■ **THE DATA**:
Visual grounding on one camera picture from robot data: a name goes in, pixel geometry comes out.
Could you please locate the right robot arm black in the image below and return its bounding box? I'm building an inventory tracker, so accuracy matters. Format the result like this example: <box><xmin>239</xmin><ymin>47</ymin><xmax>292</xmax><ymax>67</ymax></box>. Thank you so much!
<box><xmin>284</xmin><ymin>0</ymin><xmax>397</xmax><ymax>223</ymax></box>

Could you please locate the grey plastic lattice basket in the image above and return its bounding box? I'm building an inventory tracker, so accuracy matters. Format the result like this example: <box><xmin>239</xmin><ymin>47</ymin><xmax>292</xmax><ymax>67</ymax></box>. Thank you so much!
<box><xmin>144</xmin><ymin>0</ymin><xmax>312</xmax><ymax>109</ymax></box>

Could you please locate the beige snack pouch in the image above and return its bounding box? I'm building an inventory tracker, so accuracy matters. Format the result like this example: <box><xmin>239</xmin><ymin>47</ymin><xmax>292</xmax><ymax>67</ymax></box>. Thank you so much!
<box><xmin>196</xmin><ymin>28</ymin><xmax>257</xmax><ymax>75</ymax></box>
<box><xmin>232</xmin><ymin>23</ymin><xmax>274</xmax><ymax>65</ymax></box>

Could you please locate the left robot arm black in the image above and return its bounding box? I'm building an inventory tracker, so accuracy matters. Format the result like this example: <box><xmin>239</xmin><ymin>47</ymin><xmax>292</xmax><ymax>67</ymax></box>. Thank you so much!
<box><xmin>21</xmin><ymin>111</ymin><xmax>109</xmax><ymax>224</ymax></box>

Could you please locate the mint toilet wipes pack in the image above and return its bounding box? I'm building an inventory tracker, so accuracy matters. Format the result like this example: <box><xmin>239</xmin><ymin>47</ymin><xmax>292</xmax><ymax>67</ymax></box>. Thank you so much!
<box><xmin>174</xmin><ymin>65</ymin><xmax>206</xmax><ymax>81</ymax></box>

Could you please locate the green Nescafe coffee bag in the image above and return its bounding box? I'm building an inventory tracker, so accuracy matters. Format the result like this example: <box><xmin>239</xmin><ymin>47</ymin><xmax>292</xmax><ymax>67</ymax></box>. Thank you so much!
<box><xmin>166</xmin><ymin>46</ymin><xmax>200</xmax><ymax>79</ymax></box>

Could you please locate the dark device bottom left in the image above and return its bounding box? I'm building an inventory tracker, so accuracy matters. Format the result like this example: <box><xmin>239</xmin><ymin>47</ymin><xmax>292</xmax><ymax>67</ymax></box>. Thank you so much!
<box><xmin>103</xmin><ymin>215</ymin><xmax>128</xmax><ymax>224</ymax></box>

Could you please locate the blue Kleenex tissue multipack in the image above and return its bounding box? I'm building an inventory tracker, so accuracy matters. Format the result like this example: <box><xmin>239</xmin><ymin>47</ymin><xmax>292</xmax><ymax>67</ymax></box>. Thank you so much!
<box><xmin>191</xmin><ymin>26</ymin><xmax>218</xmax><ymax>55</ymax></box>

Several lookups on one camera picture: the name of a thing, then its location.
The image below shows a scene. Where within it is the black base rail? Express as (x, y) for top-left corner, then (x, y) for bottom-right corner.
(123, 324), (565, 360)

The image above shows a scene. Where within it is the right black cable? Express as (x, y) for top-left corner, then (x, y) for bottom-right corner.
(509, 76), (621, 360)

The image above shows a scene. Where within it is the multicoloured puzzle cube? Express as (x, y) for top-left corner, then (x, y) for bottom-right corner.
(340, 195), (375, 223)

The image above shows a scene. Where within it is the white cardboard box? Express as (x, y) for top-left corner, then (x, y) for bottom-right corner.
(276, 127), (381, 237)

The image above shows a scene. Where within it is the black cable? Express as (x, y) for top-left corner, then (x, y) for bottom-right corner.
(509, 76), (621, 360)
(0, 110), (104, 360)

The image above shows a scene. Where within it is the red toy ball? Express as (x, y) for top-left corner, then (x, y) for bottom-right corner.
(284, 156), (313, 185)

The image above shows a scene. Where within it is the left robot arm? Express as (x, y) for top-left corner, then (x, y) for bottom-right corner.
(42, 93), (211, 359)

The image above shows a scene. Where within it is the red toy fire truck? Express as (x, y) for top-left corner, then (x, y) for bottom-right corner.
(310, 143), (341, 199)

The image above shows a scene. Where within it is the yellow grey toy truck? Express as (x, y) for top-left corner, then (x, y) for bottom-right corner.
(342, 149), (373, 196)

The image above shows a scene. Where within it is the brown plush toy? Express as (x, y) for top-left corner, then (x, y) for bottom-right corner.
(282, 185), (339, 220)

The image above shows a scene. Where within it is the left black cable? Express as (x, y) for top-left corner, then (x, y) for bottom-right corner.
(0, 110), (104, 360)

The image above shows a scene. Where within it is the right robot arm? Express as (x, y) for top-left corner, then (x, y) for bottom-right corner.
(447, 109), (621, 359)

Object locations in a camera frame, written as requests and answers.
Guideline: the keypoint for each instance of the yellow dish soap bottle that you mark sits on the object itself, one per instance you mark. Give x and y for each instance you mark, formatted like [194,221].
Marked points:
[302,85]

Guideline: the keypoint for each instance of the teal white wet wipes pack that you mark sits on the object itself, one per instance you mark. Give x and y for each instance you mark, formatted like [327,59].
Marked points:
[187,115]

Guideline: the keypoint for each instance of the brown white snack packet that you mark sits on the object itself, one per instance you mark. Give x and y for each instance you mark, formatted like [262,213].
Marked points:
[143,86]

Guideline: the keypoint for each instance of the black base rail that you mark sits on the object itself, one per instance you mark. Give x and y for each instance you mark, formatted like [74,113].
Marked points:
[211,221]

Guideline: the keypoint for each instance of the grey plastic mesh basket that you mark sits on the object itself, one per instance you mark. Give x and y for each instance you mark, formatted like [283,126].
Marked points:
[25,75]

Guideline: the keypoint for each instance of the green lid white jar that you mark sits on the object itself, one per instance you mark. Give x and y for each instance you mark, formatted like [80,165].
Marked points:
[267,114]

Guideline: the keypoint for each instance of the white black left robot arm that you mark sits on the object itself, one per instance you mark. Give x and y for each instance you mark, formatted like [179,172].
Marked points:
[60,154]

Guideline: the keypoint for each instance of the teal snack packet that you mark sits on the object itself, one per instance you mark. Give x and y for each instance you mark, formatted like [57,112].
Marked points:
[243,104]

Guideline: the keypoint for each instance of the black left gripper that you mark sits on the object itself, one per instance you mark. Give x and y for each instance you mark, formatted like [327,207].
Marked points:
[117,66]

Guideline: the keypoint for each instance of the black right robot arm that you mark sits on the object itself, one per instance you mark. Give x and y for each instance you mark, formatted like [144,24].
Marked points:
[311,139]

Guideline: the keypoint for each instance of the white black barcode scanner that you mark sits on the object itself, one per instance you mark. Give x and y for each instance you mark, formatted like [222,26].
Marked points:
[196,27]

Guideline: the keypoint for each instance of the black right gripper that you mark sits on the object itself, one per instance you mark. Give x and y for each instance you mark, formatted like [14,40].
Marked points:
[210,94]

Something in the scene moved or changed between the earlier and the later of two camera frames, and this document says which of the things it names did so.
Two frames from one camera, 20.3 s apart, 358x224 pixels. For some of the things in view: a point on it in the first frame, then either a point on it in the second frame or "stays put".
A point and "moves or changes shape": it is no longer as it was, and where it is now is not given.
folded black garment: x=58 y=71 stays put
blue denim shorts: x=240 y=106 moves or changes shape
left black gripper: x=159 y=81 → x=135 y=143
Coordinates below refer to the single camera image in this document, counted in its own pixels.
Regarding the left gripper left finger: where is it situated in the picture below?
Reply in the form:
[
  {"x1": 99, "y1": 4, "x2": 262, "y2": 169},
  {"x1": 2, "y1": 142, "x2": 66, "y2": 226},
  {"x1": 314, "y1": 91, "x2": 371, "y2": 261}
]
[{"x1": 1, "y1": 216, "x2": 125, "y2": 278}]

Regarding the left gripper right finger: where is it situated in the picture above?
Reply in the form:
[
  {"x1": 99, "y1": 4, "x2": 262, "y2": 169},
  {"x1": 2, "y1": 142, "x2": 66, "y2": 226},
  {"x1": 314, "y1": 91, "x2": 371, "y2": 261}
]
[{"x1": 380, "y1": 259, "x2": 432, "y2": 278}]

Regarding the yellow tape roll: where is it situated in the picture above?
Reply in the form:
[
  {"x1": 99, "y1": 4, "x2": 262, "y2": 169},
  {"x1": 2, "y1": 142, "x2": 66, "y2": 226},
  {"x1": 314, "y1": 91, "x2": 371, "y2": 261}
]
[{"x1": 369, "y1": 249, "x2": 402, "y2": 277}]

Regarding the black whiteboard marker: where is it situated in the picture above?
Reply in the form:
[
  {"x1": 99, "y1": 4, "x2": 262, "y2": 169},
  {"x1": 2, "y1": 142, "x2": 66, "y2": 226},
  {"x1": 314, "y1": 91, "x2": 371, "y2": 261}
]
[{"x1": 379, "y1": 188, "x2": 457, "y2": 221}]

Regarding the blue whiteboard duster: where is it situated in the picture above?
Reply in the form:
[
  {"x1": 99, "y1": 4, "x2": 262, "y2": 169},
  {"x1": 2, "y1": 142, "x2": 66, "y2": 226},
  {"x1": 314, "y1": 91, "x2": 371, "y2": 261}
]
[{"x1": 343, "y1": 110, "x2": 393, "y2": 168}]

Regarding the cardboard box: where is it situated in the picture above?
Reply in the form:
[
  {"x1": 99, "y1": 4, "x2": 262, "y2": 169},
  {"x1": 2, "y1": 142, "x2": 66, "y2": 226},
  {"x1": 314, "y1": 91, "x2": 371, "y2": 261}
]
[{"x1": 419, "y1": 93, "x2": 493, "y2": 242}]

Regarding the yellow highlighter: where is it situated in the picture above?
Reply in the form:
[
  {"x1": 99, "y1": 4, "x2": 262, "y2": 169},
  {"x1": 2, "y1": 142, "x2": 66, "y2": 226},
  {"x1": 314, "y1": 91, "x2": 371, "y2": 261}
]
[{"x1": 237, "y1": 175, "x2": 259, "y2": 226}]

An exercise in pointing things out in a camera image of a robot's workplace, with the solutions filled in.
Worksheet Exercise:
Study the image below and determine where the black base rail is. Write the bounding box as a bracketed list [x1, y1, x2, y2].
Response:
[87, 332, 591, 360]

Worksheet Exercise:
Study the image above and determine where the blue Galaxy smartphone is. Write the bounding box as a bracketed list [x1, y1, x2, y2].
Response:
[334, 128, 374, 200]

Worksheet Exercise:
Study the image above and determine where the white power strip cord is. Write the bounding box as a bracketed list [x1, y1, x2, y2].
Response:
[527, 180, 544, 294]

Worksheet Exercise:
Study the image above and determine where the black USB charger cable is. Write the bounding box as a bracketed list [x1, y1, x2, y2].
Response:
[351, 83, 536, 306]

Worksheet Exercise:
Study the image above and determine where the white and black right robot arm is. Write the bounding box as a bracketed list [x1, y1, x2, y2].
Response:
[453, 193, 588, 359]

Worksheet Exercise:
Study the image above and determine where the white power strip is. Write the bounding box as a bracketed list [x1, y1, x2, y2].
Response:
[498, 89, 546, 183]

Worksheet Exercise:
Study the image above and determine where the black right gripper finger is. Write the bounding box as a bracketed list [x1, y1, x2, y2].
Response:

■ **WORK TO BE COMPLETED**:
Copy from the entries only those lines that hold the word "document".

■ **EXPECTED ANSWER**:
Something in the scene moved or changed between the earlier and the later of two camera frames, and this document says which of the things it names did so.
Coordinates below refer to the single camera image in this document, counted in its own pixels.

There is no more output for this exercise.